Iraq floods leave at least 21 dead
Heavy rains have battered Iraq over the past two days leading to intense flooding, the health ministry and United Nations said on Sunday, with a large number of dead and tens of thousands displaced.
Women and children were among the 21 dead, health ministry spokesman Seif al-Badr told AFP, some of whom had drowned. Other victims died in car accidents, were electrocuted, or were trapped when their houses collapsed.
At least 180 more were injured, he added.
Iraq and neighbouring countries have experienced heavier-than-average rainfall in recent weeks, resulting in deaths and widespread damage.

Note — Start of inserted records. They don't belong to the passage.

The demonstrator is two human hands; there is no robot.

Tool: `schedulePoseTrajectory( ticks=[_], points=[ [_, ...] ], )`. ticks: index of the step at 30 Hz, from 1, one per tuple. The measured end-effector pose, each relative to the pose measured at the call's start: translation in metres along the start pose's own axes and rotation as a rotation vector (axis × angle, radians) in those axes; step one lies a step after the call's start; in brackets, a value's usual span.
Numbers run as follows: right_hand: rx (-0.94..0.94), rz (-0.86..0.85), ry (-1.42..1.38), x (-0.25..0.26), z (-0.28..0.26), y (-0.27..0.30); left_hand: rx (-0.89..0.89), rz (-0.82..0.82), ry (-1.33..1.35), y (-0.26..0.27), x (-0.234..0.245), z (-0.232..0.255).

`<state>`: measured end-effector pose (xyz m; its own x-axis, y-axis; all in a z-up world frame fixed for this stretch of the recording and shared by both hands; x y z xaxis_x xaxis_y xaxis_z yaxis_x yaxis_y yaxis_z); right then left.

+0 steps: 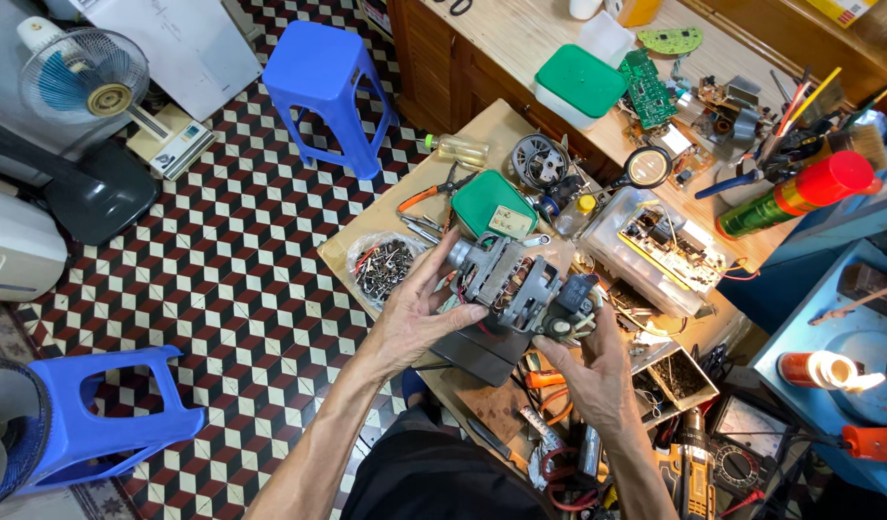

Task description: The person is repairing an electrical motor on a cluttered workbench. They use a screwdriver to tighten screws on the motor housing and a power drill to rotate the motor shaft, testing its movement.

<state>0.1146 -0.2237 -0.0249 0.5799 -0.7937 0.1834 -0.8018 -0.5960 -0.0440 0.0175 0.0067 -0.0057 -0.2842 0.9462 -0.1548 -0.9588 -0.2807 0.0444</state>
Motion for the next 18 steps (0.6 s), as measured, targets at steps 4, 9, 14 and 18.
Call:
schedulePoseTrajectory(
  ticks=[4, 9, 14, 18],
  points=[
    [-0.050, 0.016, -0.029, -0.003, 0.003, 0.001, -0.023, 0.043, -0.106, 0.000, -0.005, 0.003],
    [-0.096, 0.028, -0.048, -0.002, 0.002, 0.000, -0.057, 0.121, -0.093, 0.000, -0.018, 0.008],
    [-0.009, 0.035, -0.053, -0.004, -0.001, 0.004, -0.082, 0.080, -0.079, 0.001, -0.019, 0.011],
    [-0.095, 0.032, -0.098, -0.004, 0.003, 0.004, -0.036, 0.080, -0.052, 0.001, -0.019, 0.010]
  ],
)
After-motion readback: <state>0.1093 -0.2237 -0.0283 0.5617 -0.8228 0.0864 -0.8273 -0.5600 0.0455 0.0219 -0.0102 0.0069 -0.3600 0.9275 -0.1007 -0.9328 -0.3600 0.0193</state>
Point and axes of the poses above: each hand's wrist, its own y-axis away from the middle knuckle, its own x-axis out of the back of the hand, z = x × y, the point moved 2 cm from there along -y, towards the middle knuckle, and after that the axes turned 1 degree about -x, right-handed, at the moved point
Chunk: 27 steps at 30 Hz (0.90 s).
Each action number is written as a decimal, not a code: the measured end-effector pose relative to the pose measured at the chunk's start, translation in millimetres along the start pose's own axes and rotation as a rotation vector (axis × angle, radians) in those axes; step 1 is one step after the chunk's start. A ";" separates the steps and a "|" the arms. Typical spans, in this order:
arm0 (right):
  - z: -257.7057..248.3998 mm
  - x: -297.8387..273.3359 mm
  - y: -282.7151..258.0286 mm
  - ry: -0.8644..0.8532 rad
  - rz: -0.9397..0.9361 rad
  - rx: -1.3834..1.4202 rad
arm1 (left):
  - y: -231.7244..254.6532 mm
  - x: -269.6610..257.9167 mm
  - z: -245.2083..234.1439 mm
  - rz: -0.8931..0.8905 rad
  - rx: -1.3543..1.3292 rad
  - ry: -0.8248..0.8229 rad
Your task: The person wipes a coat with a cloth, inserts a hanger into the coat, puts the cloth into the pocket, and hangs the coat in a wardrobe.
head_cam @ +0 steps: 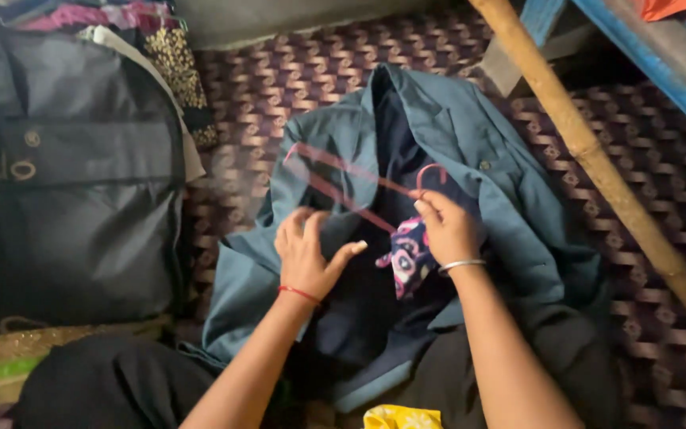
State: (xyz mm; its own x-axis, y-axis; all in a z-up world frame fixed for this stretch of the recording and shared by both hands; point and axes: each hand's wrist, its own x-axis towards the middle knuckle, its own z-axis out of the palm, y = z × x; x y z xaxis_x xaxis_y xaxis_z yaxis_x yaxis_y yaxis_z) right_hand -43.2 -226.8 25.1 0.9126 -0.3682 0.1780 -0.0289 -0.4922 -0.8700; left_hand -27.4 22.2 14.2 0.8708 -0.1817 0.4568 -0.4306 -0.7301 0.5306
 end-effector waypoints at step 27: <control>6.1 -1.3 -16.2 -0.064 -0.035 -0.681 | -66.1 54.9 -152.2 -0.145 0.012 0.171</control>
State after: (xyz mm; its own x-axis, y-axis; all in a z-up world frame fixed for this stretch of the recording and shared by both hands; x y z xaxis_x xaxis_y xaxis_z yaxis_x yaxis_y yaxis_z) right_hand -41.5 -213.4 36.1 0.9395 -0.3055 0.1548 -0.2297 -0.8973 -0.3769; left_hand 12.8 160.7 112.9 0.8701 0.0399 0.4912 -0.2999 -0.7481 0.5919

Northern Iraq has been worst hit, the UN country office said, with flooding forcing tens of thousands of people out of their homes.
An estimated 10,000 people in Salahaddin province and 15,000 people in Nineveh are in desperate need of help, including refugee families, the UN said.
In the al-Sharqat district in Salahaddin, about 250 kilometres (150 miles) north of Baghdad, thousands of homes were left totally underwater by the rains.
Heavy storms submerged two floating bridges along the Tigris river, which bisects Mosul.
These were used to bring government troops between Mosul's eastern and western halves during the campaign against the Islamic State group, after its bridges were all bombed by the international coalition.
Prime Minister Adel Abdel Mahdi announced Friday he was establishing a "crisis cell" of security forces and local authorities to coordinate a response.
The ministries of electricity, oil, and trade also said they would help in the efforts.
Despite being one of the hottest countries on the planet, heavy rains do hit Iraq, which can result in casualties because of deteriorating public infrastructure.
In 2015, 58 Iraqis were killed in floods and cases of electrocution due to intense downpours.